Enciendo la tele después de un tiempo sumido en mis meditaciones con la esperanza de dejarlas atrás para volver a la implacable aunque en cierta modo reconfortante realidad. Mala idea. Porque, apenas concluída la sintonía del telediario, aparecen titulares sobre mordidas, prostitutas con discos duros escondidos en el refajo, políticos corruptos e infames y nombres de empresas asociadas a los mismos que suenan como ecos en montañas no tan lejanas. El cuento de nunca acabar (ese no lo escribió Monterroso). Así que mi gozo en un pozo: en ese preciso instante el más conocido microrrelato del escritor hondureño emerge en mi cerebro más que como un logro literario, como una profecía de Nostradamus:
«Cuando despertó, el dinosaurio todavía estaba allí.»
Solo que en esta ocasión no me imagino un reptil prehistórico de fauces descomunales y rugido jurásico sino un tipo zafio, caradura, trajeado como un sepulcro blanqueado y escaso de luces que sin embargo, seguramente debido al célebre efecto Dunning-Kruger, se cree más listo que los demás, incluso por encima de ellos. Su infausta presencia, su resurgir constante como ave Fénix, me retrotrae a esos despachos acristalados donde se reparten dividendos en sobres cerrados con saliva de babosos y se sellan contratos ocultos que, décadas después, acaban en salas de justicia. También percibo el olor a empresa de postín, un aroma a lejía y perfume que no logra ocultar del todo el de podredumbre, corruptora como el demonio que tentó a Cristo en el desierto, salvando las inconmensurables distancias. Este tipo de dinosaurios no se esfuman con un simple acto de voluntad; renacen en cada fajo de billetes en negro y en cada apretón de manos tras los biombos de un salón de masajes. Cambian de partido, de corbata y de discurso, pero comparten el mismo ADN degenerado. Además, al contrario de lo que podría pensarse, no se hallan en peligro de extinción, sino en peligro de expansión.

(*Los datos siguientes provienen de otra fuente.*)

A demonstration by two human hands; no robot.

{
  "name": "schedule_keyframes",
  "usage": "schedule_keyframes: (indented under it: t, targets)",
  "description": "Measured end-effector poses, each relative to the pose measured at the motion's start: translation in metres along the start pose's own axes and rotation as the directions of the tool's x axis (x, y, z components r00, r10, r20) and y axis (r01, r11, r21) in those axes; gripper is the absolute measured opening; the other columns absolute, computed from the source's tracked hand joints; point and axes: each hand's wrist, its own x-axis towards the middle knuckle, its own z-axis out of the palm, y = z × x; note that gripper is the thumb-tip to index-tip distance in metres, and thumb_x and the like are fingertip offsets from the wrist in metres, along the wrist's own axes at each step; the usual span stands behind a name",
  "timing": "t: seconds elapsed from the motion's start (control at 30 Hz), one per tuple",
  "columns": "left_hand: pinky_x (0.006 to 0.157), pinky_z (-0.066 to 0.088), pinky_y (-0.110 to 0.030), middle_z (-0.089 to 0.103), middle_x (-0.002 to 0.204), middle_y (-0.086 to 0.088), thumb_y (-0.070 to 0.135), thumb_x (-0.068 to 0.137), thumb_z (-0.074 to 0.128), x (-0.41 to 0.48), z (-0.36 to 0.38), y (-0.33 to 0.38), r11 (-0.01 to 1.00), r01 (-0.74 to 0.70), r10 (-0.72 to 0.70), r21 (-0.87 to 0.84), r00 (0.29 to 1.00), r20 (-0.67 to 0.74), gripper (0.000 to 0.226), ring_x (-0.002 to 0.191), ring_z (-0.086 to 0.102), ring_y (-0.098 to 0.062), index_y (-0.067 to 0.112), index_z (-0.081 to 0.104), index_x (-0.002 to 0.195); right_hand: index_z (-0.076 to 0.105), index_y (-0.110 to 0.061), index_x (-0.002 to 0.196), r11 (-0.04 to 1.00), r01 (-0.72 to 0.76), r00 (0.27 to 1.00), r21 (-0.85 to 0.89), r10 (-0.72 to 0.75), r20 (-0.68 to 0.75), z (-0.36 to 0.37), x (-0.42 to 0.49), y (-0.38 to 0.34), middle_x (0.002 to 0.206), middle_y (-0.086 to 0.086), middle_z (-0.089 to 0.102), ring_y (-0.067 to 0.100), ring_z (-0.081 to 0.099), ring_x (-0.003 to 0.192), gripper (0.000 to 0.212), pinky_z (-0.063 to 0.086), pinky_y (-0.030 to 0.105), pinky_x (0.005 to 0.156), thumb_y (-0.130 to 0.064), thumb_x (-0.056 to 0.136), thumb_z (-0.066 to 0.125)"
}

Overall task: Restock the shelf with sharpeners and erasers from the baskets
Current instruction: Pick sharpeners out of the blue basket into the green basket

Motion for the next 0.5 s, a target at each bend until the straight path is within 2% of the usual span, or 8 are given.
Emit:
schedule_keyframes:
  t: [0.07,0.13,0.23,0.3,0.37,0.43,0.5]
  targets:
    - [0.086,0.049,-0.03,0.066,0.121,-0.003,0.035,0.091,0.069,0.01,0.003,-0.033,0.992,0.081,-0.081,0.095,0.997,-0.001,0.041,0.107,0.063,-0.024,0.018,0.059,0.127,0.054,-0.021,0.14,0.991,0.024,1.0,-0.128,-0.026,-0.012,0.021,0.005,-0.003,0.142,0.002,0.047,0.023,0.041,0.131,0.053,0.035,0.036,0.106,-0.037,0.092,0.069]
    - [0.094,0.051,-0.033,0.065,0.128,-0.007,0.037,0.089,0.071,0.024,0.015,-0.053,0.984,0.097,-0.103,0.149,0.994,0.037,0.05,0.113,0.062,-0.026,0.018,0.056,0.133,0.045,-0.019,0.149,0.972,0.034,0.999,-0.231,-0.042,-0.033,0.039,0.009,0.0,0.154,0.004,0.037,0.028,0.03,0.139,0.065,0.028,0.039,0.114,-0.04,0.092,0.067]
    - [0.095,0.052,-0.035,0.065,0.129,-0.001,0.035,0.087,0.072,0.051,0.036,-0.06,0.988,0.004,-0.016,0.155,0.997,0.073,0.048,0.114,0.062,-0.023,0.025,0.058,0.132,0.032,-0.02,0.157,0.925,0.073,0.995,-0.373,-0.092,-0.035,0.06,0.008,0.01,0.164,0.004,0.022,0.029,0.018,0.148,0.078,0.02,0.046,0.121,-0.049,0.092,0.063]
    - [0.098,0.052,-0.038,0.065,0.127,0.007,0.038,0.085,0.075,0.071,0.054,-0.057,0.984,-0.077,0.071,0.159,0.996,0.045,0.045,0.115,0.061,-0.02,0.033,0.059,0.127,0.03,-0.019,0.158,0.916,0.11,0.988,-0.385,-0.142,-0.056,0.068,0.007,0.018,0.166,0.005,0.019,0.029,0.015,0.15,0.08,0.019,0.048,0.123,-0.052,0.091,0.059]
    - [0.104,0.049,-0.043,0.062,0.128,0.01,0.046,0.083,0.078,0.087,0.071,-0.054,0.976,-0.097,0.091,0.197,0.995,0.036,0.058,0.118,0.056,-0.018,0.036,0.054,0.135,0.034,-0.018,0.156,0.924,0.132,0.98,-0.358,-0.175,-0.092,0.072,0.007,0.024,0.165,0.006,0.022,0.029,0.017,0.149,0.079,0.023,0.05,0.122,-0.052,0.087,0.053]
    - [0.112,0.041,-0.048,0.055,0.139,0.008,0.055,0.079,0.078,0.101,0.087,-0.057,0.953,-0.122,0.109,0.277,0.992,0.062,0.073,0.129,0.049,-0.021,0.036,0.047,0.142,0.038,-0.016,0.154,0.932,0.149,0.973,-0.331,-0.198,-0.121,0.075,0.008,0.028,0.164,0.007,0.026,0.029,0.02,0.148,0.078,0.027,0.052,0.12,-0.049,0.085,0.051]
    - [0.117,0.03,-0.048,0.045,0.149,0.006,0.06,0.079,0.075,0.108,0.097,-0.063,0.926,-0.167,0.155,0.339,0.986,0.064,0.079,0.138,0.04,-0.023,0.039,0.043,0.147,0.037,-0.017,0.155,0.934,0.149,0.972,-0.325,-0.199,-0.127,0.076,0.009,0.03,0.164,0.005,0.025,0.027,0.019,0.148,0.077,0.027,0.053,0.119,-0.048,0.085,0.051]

Vuelvo a recostarme y me dejo hipnotizar por el reflejo de la tele en la ventana. Pienso que, si Monterroso estuviera aquí, quizá escribiría un nuevo relato mínimo en el que nos dejaría con la incómoda sensación de que algo pesado y viscoso sigue
ahí, impertérrito y agazapado, esperando su siguiente oportunidad de dar un buen mordisco. O una “mordida”, como ahora se ha puesto de moda.
Y entonces me asalta una inquietud más profunda que la que me provoca cualquier tertulia de plató, porque cuando se vacía la confianza en quienes prometen “limpieza” y “regeneración”, el hueco que dejan tras ellos se llena con gritos, no con debate, y con propuestas insensatas, inviables o irrespetuosas con los Derechos Humanos que tanta sangre, sudor y lágrimas nos costó conseguir. El extremismo irreflexivo entra por la puerta que el cinismo dejó abierta. Y ese sí que es un dinosaurio malévolo y hambriento.